Se scoppia una bomba atomica, i danni più catastrofici non saranno dovuti agli effetti immediati della bomba ma piuttosto all’incendio che ne scaturirà subito dopo. Lo afferma uno studio condotto da Lynn Eden, direttore del centro per la sicurezza e la cooperazione internazionale di Stanford, California.
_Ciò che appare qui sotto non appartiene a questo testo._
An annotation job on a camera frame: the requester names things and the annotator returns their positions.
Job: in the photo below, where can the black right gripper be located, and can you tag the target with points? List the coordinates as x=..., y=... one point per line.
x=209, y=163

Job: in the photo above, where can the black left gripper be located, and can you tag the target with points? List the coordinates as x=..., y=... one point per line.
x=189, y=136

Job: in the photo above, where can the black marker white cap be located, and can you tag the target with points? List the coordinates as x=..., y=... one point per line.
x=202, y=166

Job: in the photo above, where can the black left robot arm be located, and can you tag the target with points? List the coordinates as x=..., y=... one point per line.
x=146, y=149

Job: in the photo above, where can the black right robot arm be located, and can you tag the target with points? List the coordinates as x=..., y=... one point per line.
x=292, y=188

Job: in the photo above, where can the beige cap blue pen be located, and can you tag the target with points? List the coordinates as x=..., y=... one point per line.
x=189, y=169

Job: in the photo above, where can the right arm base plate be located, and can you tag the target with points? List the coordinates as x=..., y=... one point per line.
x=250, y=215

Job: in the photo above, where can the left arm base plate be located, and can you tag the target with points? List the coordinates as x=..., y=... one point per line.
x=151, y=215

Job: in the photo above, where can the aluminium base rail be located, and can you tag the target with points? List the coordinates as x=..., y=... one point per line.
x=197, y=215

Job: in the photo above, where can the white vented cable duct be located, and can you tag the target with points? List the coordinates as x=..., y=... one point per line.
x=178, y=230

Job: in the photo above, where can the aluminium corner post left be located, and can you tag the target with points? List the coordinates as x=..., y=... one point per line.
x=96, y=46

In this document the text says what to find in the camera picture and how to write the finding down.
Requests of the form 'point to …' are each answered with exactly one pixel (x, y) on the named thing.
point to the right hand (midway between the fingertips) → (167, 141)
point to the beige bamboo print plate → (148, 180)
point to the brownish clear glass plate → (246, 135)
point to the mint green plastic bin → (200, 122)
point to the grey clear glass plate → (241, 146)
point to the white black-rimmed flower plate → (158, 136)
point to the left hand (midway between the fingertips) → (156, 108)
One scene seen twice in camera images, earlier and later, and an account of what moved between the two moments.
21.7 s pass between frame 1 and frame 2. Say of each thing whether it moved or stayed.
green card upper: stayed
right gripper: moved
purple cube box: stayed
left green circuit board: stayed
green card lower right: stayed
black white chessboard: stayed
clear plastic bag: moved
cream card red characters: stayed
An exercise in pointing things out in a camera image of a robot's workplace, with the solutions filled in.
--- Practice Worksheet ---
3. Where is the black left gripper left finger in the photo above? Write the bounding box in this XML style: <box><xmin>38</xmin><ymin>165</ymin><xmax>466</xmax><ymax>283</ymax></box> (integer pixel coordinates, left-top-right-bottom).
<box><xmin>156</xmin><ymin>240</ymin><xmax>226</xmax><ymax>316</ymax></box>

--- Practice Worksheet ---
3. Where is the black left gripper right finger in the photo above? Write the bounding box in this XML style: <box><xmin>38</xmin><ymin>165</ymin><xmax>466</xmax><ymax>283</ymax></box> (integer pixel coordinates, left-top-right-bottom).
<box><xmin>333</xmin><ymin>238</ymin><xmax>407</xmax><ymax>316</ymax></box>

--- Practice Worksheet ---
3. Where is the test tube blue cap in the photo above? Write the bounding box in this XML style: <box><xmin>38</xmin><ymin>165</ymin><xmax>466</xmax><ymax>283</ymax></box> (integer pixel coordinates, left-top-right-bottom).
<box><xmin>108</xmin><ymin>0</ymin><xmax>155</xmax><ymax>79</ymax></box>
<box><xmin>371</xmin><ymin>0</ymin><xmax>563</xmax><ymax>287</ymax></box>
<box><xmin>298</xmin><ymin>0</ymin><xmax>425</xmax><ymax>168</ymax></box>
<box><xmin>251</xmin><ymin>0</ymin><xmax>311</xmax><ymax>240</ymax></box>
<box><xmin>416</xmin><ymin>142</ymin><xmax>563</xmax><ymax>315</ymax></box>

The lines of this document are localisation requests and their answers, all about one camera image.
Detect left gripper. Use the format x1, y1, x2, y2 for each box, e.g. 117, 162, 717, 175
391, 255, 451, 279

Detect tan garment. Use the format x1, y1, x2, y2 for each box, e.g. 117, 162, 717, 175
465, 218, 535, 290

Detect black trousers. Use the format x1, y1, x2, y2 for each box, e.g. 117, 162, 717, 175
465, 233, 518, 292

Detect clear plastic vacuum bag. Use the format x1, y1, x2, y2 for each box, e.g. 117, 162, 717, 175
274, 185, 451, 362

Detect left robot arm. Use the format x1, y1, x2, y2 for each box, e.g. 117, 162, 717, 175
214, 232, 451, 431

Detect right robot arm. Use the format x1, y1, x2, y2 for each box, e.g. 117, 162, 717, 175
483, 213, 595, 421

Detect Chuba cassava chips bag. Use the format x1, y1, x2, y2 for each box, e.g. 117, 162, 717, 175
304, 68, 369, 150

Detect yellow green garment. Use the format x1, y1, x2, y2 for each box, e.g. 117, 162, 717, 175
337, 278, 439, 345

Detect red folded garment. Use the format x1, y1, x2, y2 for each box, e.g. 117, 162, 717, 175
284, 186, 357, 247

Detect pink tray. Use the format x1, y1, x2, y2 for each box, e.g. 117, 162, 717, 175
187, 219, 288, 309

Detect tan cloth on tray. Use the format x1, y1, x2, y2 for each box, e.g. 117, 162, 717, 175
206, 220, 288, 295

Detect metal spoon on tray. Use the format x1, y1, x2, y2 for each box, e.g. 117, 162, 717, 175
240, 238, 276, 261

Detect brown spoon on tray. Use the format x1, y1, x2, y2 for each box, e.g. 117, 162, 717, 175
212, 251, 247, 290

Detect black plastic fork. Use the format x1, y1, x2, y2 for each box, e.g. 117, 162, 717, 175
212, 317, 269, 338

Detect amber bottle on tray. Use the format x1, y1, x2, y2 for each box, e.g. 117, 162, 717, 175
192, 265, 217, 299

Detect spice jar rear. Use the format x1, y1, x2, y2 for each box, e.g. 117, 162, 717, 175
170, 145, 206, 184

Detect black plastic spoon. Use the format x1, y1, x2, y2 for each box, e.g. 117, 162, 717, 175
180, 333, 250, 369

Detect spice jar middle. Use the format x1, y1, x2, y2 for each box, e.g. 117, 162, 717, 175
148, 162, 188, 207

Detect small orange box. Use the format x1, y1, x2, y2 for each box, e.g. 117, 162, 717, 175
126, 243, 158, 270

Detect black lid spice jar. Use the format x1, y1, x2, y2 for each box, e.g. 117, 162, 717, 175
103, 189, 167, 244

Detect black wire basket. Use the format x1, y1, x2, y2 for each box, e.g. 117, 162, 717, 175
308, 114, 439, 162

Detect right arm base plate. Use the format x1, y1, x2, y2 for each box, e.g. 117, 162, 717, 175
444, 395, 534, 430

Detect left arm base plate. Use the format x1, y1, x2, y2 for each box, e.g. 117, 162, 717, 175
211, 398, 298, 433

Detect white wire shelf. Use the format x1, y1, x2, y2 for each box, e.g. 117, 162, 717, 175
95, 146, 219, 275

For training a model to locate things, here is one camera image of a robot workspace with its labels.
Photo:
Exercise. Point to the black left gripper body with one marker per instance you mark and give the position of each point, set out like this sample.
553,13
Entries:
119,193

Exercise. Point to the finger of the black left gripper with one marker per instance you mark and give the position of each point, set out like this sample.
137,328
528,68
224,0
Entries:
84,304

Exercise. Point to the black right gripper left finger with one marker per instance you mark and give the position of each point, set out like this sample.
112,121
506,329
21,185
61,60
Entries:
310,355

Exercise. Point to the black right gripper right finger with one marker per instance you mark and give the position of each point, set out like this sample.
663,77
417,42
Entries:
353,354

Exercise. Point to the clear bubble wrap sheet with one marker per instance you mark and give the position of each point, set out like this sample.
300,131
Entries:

In un suo articolo sul “Bulletin of the Atomic Scientists”, Eden sostiene che, ipotizzando il lancio di una testata atomica di 300 chilotoni (quelle che rasero al suolo Hiroshima e Nagasaki erano rispettivamente di 15 e 21 chilotoni) su una città , sprigionerebbe all’istante circa 300 mila miliardi di calorie in meno di un milionesimo di secondo; il 95 per cento dell’energia totale sprigionata al momento dell’esplosione verrà rilasciato sotto forma di luce intensa che riscalderà l’aria circostante portandola a circa 100 milioni di gradi centigradi (4 o 5 volte la temperatura al centro del sole) creando, in questo modo, una sorta di palla di fuoco che tenderà ad espandersi sempre più rapidamente fino ad arrivare ad un diametro di oltre 1,5 km sciogliendo tutto ciò che troverà sul suo cammino.
A pochi minuti dalla detonazione, il fuoco avrà incendiato ogni cosa e avrà già superato i confini della città su cui è stato lanciata la bomba: molto probabilmente nessun individuo che, al momento dell’impatto si trovava entro i 90 km quadrati dal punto dell’esplosione, riuscirà a salvarsi.
Secondo Eden, per più di 50 anni, il governo degli Stati Uniti ha sottovalutato i danni provocati dal fuoco “post-atomico”.